Score: 1

Learning LLM Preference over Intra-Dialogue Pairs: A Framework for Utterance-level Understandings

Published: March 7, 2025 | arXiv ID: 2503.05620v1

By: Xuanqing Liu , Luyang Kong , Wei Niu and more

BigTech Affiliations: Amazon

Potential Business Impact:

Makes smart computer chats faster and more accurate.

Business Areas:

Natural Language Processing Artificial Intelligence, Data and Analytics, Software

Large language models (LLMs) have demonstrated remarkable capabilities in handling complex dialogue tasks without requiring use case-specific fine-tuning. However, analyzing live dialogues in real-time necessitates low-latency processing systems, making it impractical to deploy models with billions of parameters due to latency constraints. As a result, practitioners often prefer smaller models with millions of parameters, trained on high-quality, human-annotated datasets. Yet, curating such datasets is both time-consuming and costly. Consequently, there is a growing need to combine the scalability of LLM-generated labels with the precision of human annotations, enabling fine-tuned smaller models to achieve both higher speed and accuracy comparable to larger models.
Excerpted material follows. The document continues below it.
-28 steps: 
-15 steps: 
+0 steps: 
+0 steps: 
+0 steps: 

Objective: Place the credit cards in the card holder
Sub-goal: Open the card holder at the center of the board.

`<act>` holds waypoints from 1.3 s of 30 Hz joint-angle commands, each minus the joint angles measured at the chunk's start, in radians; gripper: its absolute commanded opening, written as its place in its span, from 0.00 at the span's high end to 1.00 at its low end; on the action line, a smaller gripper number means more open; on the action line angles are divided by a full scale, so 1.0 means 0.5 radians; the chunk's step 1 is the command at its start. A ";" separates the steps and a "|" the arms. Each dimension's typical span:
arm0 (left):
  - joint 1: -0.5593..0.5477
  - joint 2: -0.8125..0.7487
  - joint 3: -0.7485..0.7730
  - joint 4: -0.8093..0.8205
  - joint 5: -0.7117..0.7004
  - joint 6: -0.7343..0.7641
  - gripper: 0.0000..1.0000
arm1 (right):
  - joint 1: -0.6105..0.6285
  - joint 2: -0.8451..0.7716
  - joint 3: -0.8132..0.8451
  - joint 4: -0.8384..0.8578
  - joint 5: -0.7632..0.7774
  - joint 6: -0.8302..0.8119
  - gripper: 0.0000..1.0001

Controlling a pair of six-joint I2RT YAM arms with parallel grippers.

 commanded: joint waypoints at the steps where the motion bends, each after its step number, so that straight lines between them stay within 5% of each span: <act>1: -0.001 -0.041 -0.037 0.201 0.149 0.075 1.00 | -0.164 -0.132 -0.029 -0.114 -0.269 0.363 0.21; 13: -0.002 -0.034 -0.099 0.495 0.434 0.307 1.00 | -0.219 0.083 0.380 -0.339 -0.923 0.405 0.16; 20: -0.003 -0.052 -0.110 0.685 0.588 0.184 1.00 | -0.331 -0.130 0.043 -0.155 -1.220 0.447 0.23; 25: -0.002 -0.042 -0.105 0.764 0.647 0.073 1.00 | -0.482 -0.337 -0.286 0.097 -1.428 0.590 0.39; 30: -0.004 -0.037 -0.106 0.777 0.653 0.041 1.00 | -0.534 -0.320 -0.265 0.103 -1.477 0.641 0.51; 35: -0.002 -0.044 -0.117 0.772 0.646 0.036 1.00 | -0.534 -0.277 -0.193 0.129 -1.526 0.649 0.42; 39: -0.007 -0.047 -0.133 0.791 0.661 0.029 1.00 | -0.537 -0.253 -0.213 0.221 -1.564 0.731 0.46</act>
In this paper, we introduce a simple yet effective framework to address this challenge. Our approach is specifically designed for per-utterance classification problems, which encompass tasks such as intent detection, dialogue state tracking, and more. To mitigate the impact of labeling errors from LLMs -- the primary source of inaccuracies in student models -- we propose a noise-reduced preference learning loss. Experimental results demonstrate that our method significantly improves accuracy across utterance-level dialogue tasks, including sentiment detection (over $2\%$), dialogue act classification (over $1.5\%$), etc.